ACTION ITEM> Please list all lines of the material below in which the string "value" occurs.

########

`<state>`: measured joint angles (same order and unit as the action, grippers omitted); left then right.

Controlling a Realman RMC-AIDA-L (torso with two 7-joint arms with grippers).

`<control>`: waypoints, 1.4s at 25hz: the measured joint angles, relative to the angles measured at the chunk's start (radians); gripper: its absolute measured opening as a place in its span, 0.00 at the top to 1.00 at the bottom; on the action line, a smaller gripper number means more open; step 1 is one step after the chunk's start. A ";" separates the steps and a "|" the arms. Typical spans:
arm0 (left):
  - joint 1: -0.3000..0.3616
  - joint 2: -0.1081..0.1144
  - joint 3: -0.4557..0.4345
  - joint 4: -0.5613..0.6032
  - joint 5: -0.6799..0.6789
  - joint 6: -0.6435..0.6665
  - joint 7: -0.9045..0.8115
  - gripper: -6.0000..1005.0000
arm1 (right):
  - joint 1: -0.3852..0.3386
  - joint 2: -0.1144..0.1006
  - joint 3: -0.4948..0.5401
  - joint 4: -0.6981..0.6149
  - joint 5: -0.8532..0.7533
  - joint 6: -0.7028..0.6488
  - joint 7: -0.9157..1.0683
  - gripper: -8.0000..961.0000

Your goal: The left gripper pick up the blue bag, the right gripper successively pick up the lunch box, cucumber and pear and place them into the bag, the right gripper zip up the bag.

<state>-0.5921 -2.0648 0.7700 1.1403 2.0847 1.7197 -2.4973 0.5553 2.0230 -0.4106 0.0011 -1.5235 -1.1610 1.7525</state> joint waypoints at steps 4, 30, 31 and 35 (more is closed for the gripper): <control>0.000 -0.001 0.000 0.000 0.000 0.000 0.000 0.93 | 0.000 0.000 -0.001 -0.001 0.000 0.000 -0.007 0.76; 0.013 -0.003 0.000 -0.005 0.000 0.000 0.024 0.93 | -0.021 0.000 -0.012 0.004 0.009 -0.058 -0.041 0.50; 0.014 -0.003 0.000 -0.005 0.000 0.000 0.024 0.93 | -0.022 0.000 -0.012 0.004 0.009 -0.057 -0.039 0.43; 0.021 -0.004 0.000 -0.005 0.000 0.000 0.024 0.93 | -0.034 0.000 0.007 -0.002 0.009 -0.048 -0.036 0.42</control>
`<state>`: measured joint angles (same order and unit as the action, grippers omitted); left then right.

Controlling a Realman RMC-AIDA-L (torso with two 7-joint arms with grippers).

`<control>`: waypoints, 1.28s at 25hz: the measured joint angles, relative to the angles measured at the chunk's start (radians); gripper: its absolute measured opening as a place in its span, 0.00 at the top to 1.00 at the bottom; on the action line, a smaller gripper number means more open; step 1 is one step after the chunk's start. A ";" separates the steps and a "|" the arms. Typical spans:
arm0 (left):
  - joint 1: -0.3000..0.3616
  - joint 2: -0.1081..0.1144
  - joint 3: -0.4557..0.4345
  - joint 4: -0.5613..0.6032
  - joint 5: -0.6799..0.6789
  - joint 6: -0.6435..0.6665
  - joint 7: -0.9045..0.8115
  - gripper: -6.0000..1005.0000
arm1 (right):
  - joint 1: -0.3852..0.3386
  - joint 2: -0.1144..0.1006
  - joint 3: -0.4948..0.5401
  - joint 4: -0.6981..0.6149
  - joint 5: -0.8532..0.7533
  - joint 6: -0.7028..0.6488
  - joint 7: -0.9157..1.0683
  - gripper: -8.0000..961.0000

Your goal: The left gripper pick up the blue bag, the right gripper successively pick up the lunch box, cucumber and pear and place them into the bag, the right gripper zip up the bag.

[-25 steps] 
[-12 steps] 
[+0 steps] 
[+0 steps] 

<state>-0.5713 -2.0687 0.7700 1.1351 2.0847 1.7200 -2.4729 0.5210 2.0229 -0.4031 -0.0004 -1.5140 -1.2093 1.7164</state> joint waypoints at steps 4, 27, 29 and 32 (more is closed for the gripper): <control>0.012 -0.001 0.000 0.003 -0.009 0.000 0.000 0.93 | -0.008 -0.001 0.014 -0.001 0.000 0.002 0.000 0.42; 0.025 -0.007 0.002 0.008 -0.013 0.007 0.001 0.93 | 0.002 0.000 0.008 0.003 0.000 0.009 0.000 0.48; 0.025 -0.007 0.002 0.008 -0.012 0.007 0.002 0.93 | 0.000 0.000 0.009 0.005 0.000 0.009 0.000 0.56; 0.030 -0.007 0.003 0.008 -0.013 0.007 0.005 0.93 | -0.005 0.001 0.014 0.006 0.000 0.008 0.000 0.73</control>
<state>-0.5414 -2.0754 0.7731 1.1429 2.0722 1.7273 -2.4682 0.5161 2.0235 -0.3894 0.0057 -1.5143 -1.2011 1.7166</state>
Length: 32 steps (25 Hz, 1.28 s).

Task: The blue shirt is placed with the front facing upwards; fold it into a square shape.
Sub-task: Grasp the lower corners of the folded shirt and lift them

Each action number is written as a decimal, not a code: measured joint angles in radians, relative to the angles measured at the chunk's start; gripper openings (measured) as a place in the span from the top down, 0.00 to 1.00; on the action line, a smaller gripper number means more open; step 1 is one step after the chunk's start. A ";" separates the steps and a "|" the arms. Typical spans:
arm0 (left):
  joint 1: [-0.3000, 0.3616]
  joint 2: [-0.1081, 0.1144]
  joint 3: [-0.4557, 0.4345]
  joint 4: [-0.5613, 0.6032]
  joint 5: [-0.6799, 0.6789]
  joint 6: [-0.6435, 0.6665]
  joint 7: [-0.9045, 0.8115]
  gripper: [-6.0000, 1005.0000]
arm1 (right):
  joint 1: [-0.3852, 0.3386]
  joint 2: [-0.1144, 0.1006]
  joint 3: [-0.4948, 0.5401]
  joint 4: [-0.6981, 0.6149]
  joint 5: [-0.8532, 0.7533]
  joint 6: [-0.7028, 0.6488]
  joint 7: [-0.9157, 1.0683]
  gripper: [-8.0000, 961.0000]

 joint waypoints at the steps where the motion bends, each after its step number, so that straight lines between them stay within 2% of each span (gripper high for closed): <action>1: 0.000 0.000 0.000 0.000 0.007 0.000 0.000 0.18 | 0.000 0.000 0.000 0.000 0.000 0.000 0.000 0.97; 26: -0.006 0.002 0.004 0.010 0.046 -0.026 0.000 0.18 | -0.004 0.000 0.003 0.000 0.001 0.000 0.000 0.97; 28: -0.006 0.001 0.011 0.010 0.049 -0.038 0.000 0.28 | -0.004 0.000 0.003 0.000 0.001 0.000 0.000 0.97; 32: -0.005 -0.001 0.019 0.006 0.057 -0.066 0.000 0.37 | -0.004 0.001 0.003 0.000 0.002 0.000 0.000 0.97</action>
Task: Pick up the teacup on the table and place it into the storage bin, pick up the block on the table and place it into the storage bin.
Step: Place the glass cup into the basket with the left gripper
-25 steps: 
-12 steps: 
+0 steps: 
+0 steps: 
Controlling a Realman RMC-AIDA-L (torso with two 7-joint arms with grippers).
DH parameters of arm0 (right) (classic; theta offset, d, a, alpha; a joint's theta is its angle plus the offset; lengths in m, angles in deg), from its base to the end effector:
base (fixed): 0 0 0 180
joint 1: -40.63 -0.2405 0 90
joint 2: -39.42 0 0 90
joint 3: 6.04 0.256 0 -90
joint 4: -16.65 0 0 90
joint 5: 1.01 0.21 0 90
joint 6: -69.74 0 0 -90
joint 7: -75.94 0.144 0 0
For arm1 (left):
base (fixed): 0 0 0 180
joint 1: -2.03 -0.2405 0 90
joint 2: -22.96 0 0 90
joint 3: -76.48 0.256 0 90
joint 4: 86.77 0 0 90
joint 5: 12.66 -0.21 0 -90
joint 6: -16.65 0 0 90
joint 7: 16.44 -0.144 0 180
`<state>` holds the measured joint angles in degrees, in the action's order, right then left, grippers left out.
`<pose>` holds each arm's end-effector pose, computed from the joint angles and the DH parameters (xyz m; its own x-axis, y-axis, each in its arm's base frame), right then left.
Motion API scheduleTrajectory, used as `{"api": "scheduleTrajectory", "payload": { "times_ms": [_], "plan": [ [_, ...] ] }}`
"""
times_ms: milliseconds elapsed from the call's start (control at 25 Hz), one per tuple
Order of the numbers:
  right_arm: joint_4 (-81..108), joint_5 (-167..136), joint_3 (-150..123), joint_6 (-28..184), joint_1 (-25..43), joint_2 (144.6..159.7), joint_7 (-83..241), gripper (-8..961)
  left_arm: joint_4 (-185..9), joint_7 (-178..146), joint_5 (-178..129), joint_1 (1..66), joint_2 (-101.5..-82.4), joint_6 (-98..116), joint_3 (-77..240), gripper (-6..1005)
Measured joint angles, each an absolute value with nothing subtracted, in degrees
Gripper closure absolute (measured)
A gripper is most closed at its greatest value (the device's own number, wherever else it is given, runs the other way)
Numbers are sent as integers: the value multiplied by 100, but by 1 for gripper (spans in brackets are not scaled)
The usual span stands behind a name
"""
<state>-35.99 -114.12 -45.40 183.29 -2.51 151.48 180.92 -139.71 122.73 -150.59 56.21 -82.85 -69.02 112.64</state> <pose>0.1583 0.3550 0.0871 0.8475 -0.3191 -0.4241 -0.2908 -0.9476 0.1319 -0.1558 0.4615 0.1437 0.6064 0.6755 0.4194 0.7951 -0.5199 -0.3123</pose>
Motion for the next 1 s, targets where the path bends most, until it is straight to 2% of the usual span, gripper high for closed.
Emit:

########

EXPECTED OUTPUT>
Measured joint angles, each an absolute value with nothing subtracted, in degrees
A gripper is most closed at its greatest value (the device's own number, wherever else it is given, runs the other way)
Numbers are sent as integers: the value multiplied by 100, but by 1 for gripper (spans in brackets are not scaled)

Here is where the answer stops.